Workers work at a construction site of new housing units in the West Bank Jewish settlement of Givat Zeev near Jerusalem

In a move that is likely to bog down upcoming Israeli-Palestinian peace talks, Israeli Prime Minister Ehud Olmert signed off on plans to build more than 1,000 homes inside disputed West Bank territory and in East Jerusalem.

The Israeli cabinet claimed that the construction had been planned for several years and therefore did not violate the tenets of 2003 U.S.-sponsored initiative, known as the 'Road Map', in which Israel agreed to freeze construction of new Jewish settlements. "This decision pre-dates the government," said Mark Regev, the prime minister's spokesman. But a chief Palestinian negotiator, Saeb Erekat, said Olmert's decision would undermine Washington's efforts to put the derailed negotiations back on track: "It seems to me the Israelis are determined to put a stick in the wheel of negotiations."

A new U.S. envoy, Lt. Gen. William Fraser, arrives on Thursday in a bid to revive the "road map" peace plan, a cornerstone of which is a freeze on new Jewish settlements in the Palestinian territories. Olmert's move is bound to complicate Fraser's task. The White House's new envoy may be a military man, but his past experience is no preparation for the political minefield he is stepping into.

The Israeli decision comes just days after a Palestinian gunman killed eight male students and wounded eight others last Thursday at a seminary closely linked with the Jewish settler's movement. The government's announcement is seen as an attempt by Olmert to pacify the pro-settlement, rightwing politicians within his fragile coalition. Israel Radio reported that Olmert approved the settlement construction in the face of threats from the ultra-orthodox Shas party to pull down his government.
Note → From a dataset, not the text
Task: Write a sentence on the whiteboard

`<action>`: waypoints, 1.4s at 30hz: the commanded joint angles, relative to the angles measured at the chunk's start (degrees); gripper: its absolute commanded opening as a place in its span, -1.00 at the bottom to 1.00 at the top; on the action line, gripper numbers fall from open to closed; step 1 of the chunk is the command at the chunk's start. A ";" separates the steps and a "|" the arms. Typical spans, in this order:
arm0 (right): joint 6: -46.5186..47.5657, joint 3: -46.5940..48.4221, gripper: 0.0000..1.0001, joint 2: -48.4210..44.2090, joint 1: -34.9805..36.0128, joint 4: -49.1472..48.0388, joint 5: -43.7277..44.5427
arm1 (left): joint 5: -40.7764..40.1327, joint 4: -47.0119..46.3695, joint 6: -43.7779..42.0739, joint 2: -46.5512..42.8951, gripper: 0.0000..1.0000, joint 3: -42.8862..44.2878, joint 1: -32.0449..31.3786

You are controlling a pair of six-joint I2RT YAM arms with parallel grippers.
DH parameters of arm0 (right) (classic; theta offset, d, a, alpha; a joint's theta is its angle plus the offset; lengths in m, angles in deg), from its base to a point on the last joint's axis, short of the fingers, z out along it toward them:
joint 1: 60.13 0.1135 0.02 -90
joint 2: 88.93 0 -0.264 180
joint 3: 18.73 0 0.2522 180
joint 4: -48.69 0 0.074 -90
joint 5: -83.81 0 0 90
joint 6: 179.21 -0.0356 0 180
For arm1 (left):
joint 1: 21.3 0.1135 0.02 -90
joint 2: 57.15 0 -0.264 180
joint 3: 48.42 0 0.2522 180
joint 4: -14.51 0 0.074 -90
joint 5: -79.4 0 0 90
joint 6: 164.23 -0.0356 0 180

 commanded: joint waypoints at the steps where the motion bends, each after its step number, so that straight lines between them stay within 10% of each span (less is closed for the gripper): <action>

Work will now restart on settlements in Givat Zeev, an ultra-orthodox enclave in the West Bank, and in the East Jerusalem neighborhood of Pisgat Zeev.

Meanwhile, Israel police moved swiftly over the weekend to calm down the settlers' rage after the seminary killings. Police stopped three right-wing activists from trying to tear down the mourning tent outside the house of gunman Ala Abu Dhaim in the Arab village of Jebel Mukabir.

Much of the settlers' fury was directed at Olmert and his cabinet for even agreeing to join in peace talks with the Palestinians. Olmert was warned off from visiting the Mercaz Harav Yeshiva, where the shootings occurred, and his leftist education minister Yuli Tamir, who went to pay her respects, was chased away with shouts of "traitor and murderer". Rabbi Yaacov Shapira, head of the seminary, made a speech on Sunday urging Israel not to give away "one clod of soil" to the Palestinians. The scene is hardly set for compromise.